Эрнест Хемингуэй - страница 18

стр.

Глава третья

Пора ученичества

1. Первые писательские опыты. 2. Литературное окружение Хемингуэя. 3. «Сначала русские, а потом все остальные…». 4. Бабель и Хемингуэй. 5. Хемингуэй и мировое искусство

1

В Париже семья Хемингуэй сняла маленькую квартиру на улице Нотр-Дам-де Шан на верхнем этаже здания, в котором находилась лесопилка. Об этом постоянно напоминали скрежет пилы и запах опилок. Жили на первых порах более чем скромно, урезали расходы на питание. Теперь, когда Хемингуэй перестал получать зарплату в газете и регулярные гонорары за свои очерки, приходилось считать каждое су. Но Хемингуэй чувствовал себя счастливым. Он вновь погрузился в бурную художественную жизнь Парижа.

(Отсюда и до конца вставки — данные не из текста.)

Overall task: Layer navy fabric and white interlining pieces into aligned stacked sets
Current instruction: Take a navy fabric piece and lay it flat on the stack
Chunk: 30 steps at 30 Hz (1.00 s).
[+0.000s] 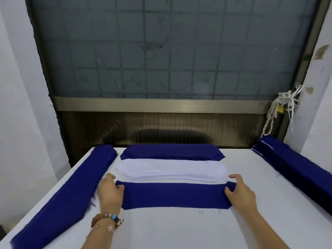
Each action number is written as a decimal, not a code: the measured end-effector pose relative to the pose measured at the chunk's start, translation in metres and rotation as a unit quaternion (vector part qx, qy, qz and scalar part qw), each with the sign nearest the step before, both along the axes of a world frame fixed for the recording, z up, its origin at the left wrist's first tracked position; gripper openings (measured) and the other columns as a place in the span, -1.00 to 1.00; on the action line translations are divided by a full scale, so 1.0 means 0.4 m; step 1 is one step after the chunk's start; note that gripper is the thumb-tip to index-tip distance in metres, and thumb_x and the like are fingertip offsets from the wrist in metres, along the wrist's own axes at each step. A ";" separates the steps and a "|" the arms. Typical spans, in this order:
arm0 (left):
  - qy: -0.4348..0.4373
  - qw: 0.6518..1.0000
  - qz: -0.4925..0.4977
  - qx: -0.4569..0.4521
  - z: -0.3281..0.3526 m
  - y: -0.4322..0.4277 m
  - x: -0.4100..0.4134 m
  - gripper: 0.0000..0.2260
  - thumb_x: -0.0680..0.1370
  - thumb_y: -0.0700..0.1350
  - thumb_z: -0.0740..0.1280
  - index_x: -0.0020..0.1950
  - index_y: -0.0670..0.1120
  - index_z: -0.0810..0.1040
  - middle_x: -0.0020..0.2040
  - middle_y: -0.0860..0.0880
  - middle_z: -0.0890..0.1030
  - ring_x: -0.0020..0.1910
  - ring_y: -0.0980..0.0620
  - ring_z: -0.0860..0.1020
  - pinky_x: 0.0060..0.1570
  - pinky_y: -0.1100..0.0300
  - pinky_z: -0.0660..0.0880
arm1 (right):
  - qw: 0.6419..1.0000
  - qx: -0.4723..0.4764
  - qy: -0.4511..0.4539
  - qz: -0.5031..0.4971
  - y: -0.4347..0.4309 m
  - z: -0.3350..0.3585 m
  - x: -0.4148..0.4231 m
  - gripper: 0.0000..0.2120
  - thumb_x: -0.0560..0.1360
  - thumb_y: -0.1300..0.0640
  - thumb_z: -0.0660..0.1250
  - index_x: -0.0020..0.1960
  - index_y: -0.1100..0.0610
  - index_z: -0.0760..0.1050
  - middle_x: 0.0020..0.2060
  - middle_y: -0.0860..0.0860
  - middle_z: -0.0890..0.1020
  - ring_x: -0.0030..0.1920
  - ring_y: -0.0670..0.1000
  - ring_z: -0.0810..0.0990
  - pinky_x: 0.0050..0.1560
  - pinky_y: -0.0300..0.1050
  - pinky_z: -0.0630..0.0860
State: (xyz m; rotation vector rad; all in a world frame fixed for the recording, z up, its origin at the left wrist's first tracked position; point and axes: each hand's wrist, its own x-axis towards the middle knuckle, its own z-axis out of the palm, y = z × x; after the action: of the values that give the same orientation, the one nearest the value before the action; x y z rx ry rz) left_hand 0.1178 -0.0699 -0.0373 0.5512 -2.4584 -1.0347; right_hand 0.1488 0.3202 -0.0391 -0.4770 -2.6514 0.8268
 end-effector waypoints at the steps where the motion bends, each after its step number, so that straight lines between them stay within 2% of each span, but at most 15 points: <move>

Еще в. начале 20-х годов в бытность свою штатным сотрудником «Торонто стар» Хемингуэй параллельно с написанием газетных материалов пробовал свои силы как литератор, прозаик и поэт. Его первые опыты носили во многом экспериментальный характер. Хемингуэй был связан в это время с т. н. «малыми издательствами» и «малыми журналами», которые стремительно возникали в ту пору и столь же быстро уходили в небытие. Они носили полулюбительский характер, печатались небольшими тиражами и обычно не платили авторам гонораров, зато охотно предоставляли свои страницы одаренным начинающим литераторам, склонным к поиску, к авангардизму, к обновлению традиционного арсенала художественных средств. А их авторам порой важнее было увидеть себя напечатанными, чем заработать.

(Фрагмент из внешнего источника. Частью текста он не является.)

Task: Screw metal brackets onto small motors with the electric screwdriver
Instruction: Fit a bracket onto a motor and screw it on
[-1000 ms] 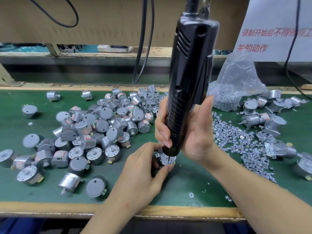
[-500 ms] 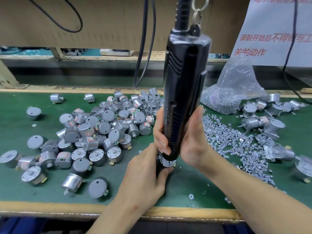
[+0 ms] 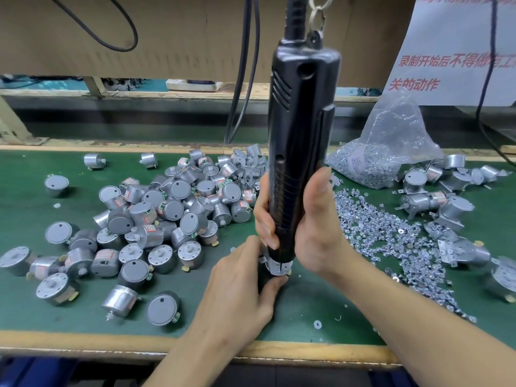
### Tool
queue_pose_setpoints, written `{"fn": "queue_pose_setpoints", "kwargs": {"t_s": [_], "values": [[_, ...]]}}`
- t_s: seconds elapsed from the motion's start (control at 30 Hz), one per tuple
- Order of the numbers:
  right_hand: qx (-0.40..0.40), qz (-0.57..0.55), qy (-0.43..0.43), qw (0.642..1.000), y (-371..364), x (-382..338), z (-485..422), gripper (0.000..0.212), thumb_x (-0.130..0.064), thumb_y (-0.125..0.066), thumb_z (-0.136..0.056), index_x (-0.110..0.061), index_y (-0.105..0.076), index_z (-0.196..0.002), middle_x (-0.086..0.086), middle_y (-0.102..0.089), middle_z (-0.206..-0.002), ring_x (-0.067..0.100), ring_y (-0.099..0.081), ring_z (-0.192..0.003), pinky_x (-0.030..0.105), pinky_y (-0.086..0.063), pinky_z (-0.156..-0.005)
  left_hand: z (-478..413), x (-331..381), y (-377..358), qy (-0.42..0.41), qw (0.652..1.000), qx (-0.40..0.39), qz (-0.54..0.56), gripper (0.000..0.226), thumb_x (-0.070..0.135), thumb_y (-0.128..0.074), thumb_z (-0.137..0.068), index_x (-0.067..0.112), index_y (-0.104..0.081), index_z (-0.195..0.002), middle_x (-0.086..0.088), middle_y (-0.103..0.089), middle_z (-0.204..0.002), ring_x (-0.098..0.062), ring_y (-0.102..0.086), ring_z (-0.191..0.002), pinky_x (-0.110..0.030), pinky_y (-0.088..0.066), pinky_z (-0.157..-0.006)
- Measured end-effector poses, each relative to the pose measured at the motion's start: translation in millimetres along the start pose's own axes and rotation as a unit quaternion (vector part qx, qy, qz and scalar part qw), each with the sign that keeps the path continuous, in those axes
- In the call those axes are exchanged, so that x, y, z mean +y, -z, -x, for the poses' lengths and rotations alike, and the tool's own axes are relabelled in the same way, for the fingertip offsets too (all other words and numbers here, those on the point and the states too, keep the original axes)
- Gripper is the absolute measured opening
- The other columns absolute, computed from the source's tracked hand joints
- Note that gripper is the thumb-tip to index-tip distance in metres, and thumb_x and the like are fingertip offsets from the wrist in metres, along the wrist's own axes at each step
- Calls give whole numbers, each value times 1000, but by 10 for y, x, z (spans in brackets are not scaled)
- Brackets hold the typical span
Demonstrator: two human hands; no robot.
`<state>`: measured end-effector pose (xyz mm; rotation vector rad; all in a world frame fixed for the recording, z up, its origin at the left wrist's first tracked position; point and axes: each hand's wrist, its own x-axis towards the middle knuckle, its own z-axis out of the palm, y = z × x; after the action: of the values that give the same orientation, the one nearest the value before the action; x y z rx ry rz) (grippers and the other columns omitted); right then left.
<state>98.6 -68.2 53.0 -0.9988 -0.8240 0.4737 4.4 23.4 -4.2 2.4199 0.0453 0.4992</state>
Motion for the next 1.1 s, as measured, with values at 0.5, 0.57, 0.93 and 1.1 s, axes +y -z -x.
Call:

На первых порах дела у Хемингуэя шли не особенно удачно. Начав сотрудничать в «Торонто стар», он принялся за роман, но оставил его неоконченным. По совету Ш. Андерсона отправил ряд материалов в «малый журнал» «Дайэл» («Циферблат»), где получил отказ. Ударом по Хемингуэю, как уже говорилось, стала кража чемодана с его рукописями. Но писатель принялся, как мог, восстанавливать кое-что по памяти. Наконец, его начали публиковать. В журнале «Литл ревью» появилась серия его прозаических миниатюр, ставших «зернами» интерлюдий в сборнике «В наше время». Эдвард О’Брайан, поэт и критик, взял новеллу Хемингуэя «Мой старик» для своей антологии «Лучшие рассказы за 1923 год». Наконец, в июле 1923 года в Дижоне Роберт Мак Элмон выпускает первую маленькую книжечку Хемингуэя под названием «Три рассказа и десять стихотворений». Ее тираж был всего 300 экземпляров, гонорар — смехотворный, но главное, что имя автора, набранное крупным черным шрифтом на тонкой бумажной обложке, кое-кому запомнилось. Одновременно летом того же 1923 года Хемингуэй писал новеллы, предназначенные для сборника, который собирался издать Уильям Берд.

В это время Хемингуэй испытывает себя и на поэтическом поприще, используя вошедший в моду свободный стих. Одно из удачных его стихотворений — «Монпарнас» — отличается присущим писателю лаконизмом и наблюдательностью.


В квартале не бывает самоубийств среди порядочных людей —
Самоубийств, которые удаются.
Молодой китаец кончает с собой, и он мертв
(Его газету продолжают опускать в ящик для писем).
Молодой норвежец кончает с собой, он мертв
(Никто не знает, куда делся товарищ молодого норвежца)…

Интересны и некоторые другие поэтические опыты Хемингуэя: всего им было написано около 90 стихотворений. И все же он довольно быстро почувствовал, что его стихия — не поэзия, а проза.

А вот другой образец искусства Хемингуэя — подготовленная для сборника Берда миниатюра, выросшая из воспоминаний, связанных с его газетной работой в Канзасе, описание казни преступника Сэма Кардинеллы:


«Сэма Кардинеллу повесили в шесть часов утра, в коридоре окружной тюрьмы. Коридор был высокий и узкий, с камерами по обе стороны. Все камеры были заняты. Осужденные были заранее доставлены сюда. Пятеро приговоренных к повешению находились в первых пяти камерах. Трое из них были негры. Они очень боялись. Из белых один сидел на койке, закутав голову одеялом. К виселице выходили через дверь в стене. Всего было семь человек, считая вместе с обоими священниками. Сэма Кардинеллу пришлось нести. Он был в таком состоянии с четырех часов утра. Пока ему связывали ноги, два надзирателя поддерживали его, а оба священника шептали ему на ухо.